Le ordinanze di custodia cautelare sono state chieste dal procuratore aggiunto di Milano Alberto Nobili e dai pm Marcello Tatangelo (dda) e Letizia Mannella
18/10/2010 Sei persone sono finite in manette tra Lombardia, Calabria e Molise e sono in corso perquisizioni. Il caso riguarda la scomparsa di Lea Garofalo, 35 anni, alla quale nel febbraio del 2006, era stato revocato il programma di protezione, tra il 24 e il 25 novembre scorsi, prima di essere assassinata e sciolta nell’acido in un terreno nell’hinterland milanese. La donna, secondo quanto raccontato da alcuni pentiti, sarebbe stata anche interrogata dai suoi esecutori.
Dei sei provvedimenti, due sono stati notificati in cella a Carlo Cosco, ex convivente della donna – dalla relazione è nata una figlia ora maggiorenne – e a Massimo Sabatino. I due erano già stati arrestati a febbraio per un precedente tentativo di sequestro, avvenuto a Campobasso nel maggio dell’anno scorso, con lo scopo di uccidere la Garofalo per vendicarsi delle dichiarazioni da lei rese agli inquirenti, a partire dal 2002, contro alcuni affiliati alle cosche della 'ndrangheta di Petilia Policastro (Crotone).

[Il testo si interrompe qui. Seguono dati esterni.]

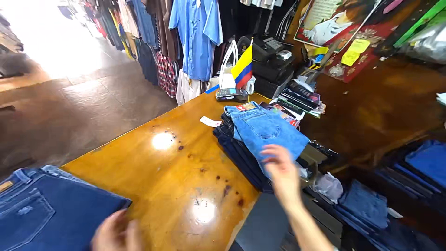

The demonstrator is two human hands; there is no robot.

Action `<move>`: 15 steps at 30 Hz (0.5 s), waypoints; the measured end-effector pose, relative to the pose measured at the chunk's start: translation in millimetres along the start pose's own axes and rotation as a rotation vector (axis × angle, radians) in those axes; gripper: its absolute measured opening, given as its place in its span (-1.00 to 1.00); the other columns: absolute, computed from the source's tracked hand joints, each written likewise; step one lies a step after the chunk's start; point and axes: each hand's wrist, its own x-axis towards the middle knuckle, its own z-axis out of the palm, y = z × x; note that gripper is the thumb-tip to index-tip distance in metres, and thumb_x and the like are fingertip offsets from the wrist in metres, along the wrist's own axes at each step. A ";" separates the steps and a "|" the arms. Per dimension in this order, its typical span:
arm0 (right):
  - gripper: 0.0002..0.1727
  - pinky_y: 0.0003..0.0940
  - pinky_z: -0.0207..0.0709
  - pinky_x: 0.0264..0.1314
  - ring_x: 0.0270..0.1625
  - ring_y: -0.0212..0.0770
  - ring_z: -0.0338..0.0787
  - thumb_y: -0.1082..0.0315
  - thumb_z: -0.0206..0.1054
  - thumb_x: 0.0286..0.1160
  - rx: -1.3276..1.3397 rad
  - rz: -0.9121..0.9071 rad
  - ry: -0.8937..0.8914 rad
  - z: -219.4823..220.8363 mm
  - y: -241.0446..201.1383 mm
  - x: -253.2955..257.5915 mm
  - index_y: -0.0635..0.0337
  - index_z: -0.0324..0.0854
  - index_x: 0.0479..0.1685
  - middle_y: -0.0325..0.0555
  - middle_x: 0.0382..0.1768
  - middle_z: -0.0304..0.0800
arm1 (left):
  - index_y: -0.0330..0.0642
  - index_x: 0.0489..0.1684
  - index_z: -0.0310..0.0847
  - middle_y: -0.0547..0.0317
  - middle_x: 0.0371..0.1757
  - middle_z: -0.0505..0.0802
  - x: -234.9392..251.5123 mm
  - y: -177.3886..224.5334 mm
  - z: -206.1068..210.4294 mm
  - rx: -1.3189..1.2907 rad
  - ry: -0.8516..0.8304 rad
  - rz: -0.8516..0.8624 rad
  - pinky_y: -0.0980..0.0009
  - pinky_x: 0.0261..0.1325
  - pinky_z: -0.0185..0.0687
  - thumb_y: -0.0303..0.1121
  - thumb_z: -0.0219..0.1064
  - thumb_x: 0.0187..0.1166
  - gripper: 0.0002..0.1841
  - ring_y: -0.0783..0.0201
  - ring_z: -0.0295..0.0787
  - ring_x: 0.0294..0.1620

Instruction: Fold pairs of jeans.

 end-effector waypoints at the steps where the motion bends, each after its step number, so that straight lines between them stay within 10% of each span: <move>1: -0.64 -0.06 0.69 0.22 0.25 -0.01 0.75 0.50 0.24 0.46 -0.113 0.089 0.141 -36.6 29.3 16.7 0.38 0.60 0.25 0.20 0.31 0.67 | -0.63 0.32 0.51 -0.55 0.37 0.63 1.4 22.8 29.4 -0.095 -0.155 -0.014 0.04 0.35 0.63 -0.45 0.16 0.67 -0.61 -0.19 0.64 0.37; 3: -0.39 0.18 0.57 0.29 0.32 0.28 0.65 0.39 0.29 0.55 -0.182 0.338 0.263 -95.2 91.5 47.6 0.47 0.31 0.58 0.50 0.40 0.50 | -0.46 0.24 0.66 -0.28 0.30 0.75 -2.1 62.6 88.7 -0.279 -0.413 -0.078 0.13 0.35 0.68 -0.45 0.22 0.64 -0.68 0.01 0.73 0.31; 6: -0.35 -0.07 0.70 -0.04 -0.02 -0.07 0.77 0.03 0.16 0.78 0.028 0.653 0.136 -132.1 158.1 81.7 0.16 0.15 0.71 0.18 0.19 0.65 | -0.36 0.34 0.60 -0.09 0.26 0.78 0.8 115.4 151.6 -0.547 -0.803 -0.289 0.22 0.29 0.72 -0.38 0.20 0.71 -0.66 0.17 0.80 0.18; 8: -0.51 -0.25 0.72 -0.26 -0.26 -0.22 0.78 0.14 0.21 0.75 0.186 0.688 0.050 -138.2 170.8 97.2 0.13 0.29 0.54 0.00 -0.05 0.70 | -0.38 0.43 0.51 -0.11 0.28 0.77 5.9 139.6 181.5 -0.695 -0.980 -0.435 0.20 0.25 0.75 -0.27 0.15 0.78 -0.59 0.15 0.81 0.18; 15: -0.82 -0.48 0.74 -0.29 -0.33 -0.48 0.79 0.49 0.30 0.29 0.373 0.218 -0.013 -110.7 19.1 167.1 0.00 0.59 -0.19 -0.39 -0.35 0.80 | -0.24 0.54 0.34 -0.04 0.12 0.82 45.8 192.7 198.4 -1.131 -1.024 -0.827 0.14 0.20 0.76 0.21 -0.29 0.84 -0.29 0.11 0.83 0.08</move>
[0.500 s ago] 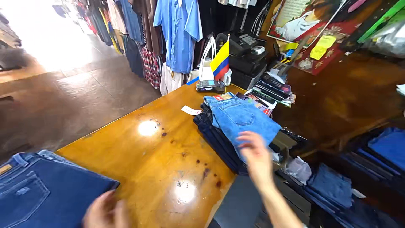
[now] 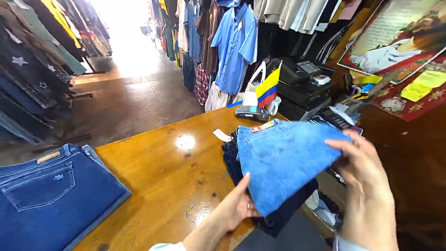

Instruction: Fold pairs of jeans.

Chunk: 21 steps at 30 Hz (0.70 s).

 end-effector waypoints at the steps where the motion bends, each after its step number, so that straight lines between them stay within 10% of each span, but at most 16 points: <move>1: -0.82 -0.49 0.73 -0.28 -0.32 -0.49 0.78 0.47 0.33 0.27 0.024 -0.062 -0.081 23.2 -22.9 9.2 -0.04 0.60 -0.22 -0.42 -0.35 0.79 | -0.18 0.48 0.40 -0.03 0.08 0.82 -4.3 14.9 1.5 -0.071 0.009 0.036 0.12 0.17 0.78 0.23 -0.22 0.82 -0.33 0.08 0.84 0.06; 7: -0.85 -0.46 0.80 -0.21 -0.33 -0.40 0.83 0.54 0.33 0.43 0.113 -0.302 -0.384 142.6 -129.2 33.9 0.14 0.52 -0.15 -0.28 -0.32 0.78 | -0.07 -0.03 0.63 0.29 -0.26 0.81 -52.3 111.4 -24.8 -0.066 0.080 0.601 0.64 -0.27 0.70 -0.22 -0.09 0.85 -0.68 0.53 0.77 -0.29; 10: -0.86 -0.35 0.85 -0.14 -0.24 -0.28 0.88 0.54 0.34 0.44 0.243 -0.359 -0.361 159.5 -135.7 13.9 0.23 0.56 -0.09 -0.15 -0.24 0.81 | -0.11 0.06 0.64 0.24 -0.25 0.89 -89.2 141.2 -41.7 0.017 0.315 0.794 0.52 -0.20 0.81 -0.28 0.03 0.83 -0.76 0.47 0.86 -0.27; 16: -0.88 -0.35 0.64 -0.38 -0.40 -0.34 0.69 0.26 0.30 0.57 0.101 0.197 -0.319 163.3 61.0 -119.8 0.11 0.60 -0.15 -0.23 -0.37 0.70 | -0.14 0.46 0.44 0.06 -0.07 0.89 -150.2 60.2 -131.0 0.323 0.746 0.519 0.23 -0.12 0.89 -0.43 0.27 0.68 -0.61 0.23 0.90 -0.19; 21: -0.48 0.29 0.39 0.54 0.49 0.34 0.59 0.26 0.30 0.54 -0.651 0.047 -0.523 146.4 168.8 -209.7 0.41 0.58 0.41 0.33 0.42 0.63 | -0.42 0.66 0.31 -0.40 0.47 0.61 -165.8 -48.7 -209.2 0.817 1.147 0.166 -0.16 0.57 0.38 -0.22 0.34 0.69 -0.36 -0.26 0.54 0.49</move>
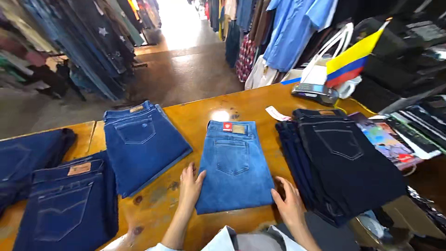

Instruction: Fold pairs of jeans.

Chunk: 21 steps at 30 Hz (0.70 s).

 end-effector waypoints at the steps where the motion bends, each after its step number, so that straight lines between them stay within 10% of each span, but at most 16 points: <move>1: -0.47 0.36 0.34 0.55 0.53 0.41 0.55 0.24 0.25 0.58 -0.072 -0.074 0.026 6.3 -5.2 0.9 0.40 0.58 0.45 0.34 0.48 0.59 | -0.39 0.62 0.38 -0.38 0.46 0.62 -0.5 0.0 4.2 0.005 0.051 0.000 -0.15 0.57 0.38 -0.20 0.34 0.69 -0.40 -0.24 0.54 0.49; 6: -0.49 0.29 0.44 0.46 0.39 0.38 0.62 0.26 0.42 0.59 -0.056 0.001 0.019 20.8 -28.0 42.5 0.44 0.56 0.39 0.41 0.29 0.65 | -0.42 0.30 0.63 -0.34 0.21 0.76 31.4 18.2 20.4 -0.174 0.158 0.024 -0.18 0.42 0.47 -0.27 0.38 0.66 -0.59 -0.22 0.67 0.29; 11: -0.83 0.08 0.60 0.08 -0.03 0.06 0.74 0.39 0.35 0.63 0.132 0.058 0.090 11.2 -26.1 47.9 0.36 0.65 -0.04 0.18 -0.09 0.73 | -0.35 0.05 0.70 0.02 -0.08 0.81 43.3 27.5 22.6 -0.301 0.259 0.310 0.33 0.09 0.66 -0.37 0.24 0.72 -0.78 0.33 0.74 -0.10; 16: -0.51 0.27 0.31 0.64 0.64 0.24 0.50 0.37 0.17 0.74 -0.191 -0.232 0.147 14.4 -30.9 41.7 0.38 0.46 0.59 0.21 0.61 0.50 | -0.54 0.36 0.53 -0.45 0.28 0.70 53.3 30.1 19.1 0.042 0.170 0.164 -0.13 0.44 0.49 -0.48 0.23 0.72 -0.65 -0.28 0.66 0.32; 21: -0.32 0.54 -0.19 0.76 0.85 0.12 0.18 -0.08 -0.11 0.82 -0.455 -0.478 -0.053 45.3 -14.1 57.4 0.10 0.32 0.78 -0.09 0.78 0.32 | -0.06 0.82 0.24 -0.10 0.86 0.22 -19.9 7.0 44.9 0.508 0.033 0.473 -0.33 0.79 -0.11 0.06 0.05 0.79 -0.34 -0.11 -0.03 0.89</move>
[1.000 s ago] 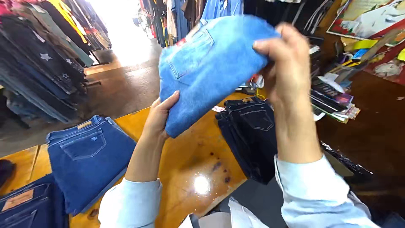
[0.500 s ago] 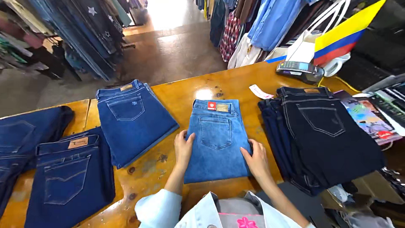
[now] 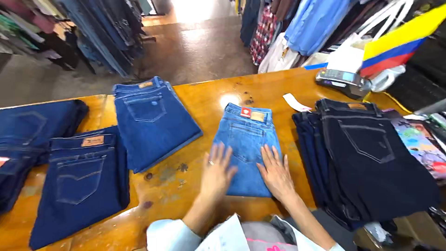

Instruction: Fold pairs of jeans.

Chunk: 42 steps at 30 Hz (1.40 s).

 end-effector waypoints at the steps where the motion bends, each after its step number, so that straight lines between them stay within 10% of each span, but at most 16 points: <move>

Gli altri quattro destinatari del provvedimento del giudice Gennari sono i fratelli di Carlo Cosco, Giuseppe detto Smith (gli è stato contestato anche lo spaccio di stupefacenti) e Vito detto Sergio, e altre due persone, una delle quali accusata solo di distruzione di cadavere. Secondo l’indagine, Carlo Cosco ha organizzato l’agguato teso a Lea Garofalo proprio mentre questa si trovava a Milano con la figlia. Proprio con il pretesto di mantenere i rapporti con la ragazza, legatissima alla madre, Cosco ha attirato la sua ex nel capoluogo lombardo. Almeno quattro giorni prima del rapimento, ha predisposto un piano, contattando i complici, assicurandosi sia il furgone dove è stata caricata a forza, sia la pistola per ammazzarla «con un colpo», sia il magazzino o il deposito dove interrogarla, e infine l’appezzamento dove si ritiene sia stata sciolta nell’acido. La distruzione del cadavere, per inquirenti e investigatori, ha avuto lo scopo di «simulare la scomparsa volontaria» della collaboratrice e assicurare l’impunità degli autori materiali dell’esecuzione.
Autori che inquirenti e investigatori hanno identificato in Vito e Giuseppe Cosco, ai quali Lea Garofalo è stata consegnata dagli altri due complici destinatari dell’ordinanza e indicati come i rapitori. L’accusa di omicidio è stata ipotizzata con le aggravanti della premeditazione. A dare l’allarme per prima per la sparizione della donna era stata proprio la figlia della Garofalo e di Cosco.